What the task requires —
Output every line below as it stands, dropping only the images.

Data segment —
########################################

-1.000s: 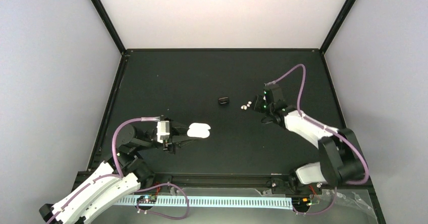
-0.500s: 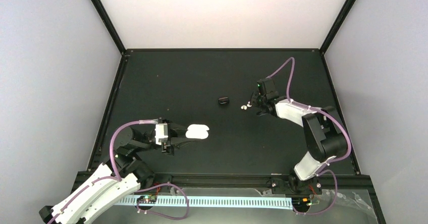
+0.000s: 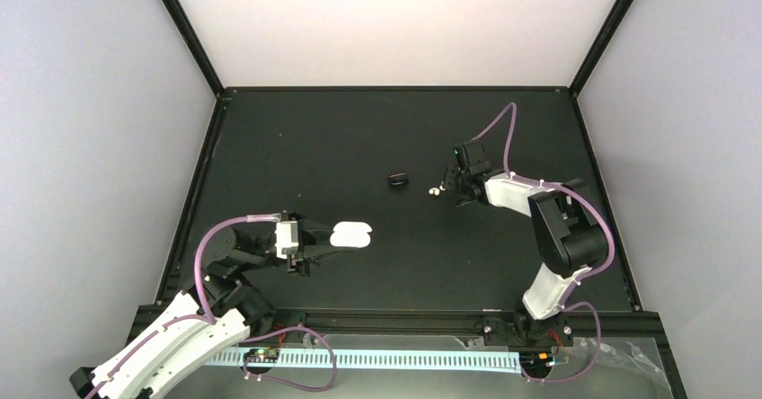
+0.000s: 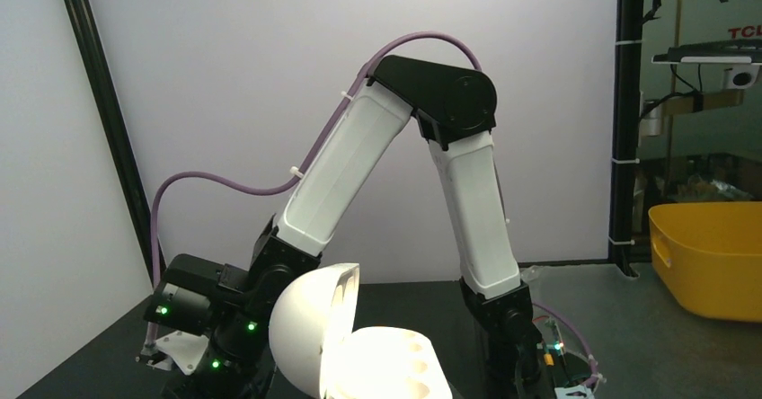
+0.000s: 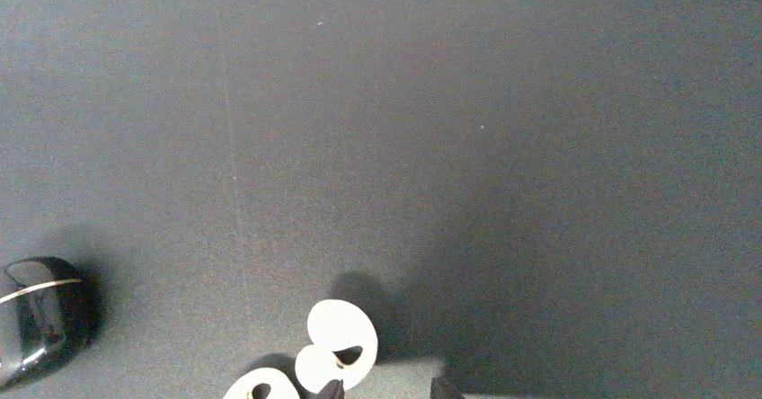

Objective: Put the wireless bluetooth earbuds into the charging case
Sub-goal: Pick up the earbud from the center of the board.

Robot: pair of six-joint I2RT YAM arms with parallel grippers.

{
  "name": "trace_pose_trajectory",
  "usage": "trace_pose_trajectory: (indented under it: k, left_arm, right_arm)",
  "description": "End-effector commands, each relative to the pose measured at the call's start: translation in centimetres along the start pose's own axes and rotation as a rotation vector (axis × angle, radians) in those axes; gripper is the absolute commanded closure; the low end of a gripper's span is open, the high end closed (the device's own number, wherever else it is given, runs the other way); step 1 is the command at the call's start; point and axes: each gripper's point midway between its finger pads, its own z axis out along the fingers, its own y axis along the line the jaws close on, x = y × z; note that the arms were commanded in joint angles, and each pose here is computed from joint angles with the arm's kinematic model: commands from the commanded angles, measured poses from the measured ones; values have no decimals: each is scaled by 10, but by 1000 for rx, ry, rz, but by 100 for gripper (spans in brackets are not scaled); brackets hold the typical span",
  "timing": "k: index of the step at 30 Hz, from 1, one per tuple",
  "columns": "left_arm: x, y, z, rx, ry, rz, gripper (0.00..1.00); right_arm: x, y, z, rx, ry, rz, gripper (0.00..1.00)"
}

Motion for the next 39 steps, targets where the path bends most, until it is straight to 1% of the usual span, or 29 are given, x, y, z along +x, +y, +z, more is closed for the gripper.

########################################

Written answer —
-1.000s: 
-0.500s: 
+0.000s: 
+0.000s: 
+0.000s: 

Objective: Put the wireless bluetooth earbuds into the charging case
Sub-goal: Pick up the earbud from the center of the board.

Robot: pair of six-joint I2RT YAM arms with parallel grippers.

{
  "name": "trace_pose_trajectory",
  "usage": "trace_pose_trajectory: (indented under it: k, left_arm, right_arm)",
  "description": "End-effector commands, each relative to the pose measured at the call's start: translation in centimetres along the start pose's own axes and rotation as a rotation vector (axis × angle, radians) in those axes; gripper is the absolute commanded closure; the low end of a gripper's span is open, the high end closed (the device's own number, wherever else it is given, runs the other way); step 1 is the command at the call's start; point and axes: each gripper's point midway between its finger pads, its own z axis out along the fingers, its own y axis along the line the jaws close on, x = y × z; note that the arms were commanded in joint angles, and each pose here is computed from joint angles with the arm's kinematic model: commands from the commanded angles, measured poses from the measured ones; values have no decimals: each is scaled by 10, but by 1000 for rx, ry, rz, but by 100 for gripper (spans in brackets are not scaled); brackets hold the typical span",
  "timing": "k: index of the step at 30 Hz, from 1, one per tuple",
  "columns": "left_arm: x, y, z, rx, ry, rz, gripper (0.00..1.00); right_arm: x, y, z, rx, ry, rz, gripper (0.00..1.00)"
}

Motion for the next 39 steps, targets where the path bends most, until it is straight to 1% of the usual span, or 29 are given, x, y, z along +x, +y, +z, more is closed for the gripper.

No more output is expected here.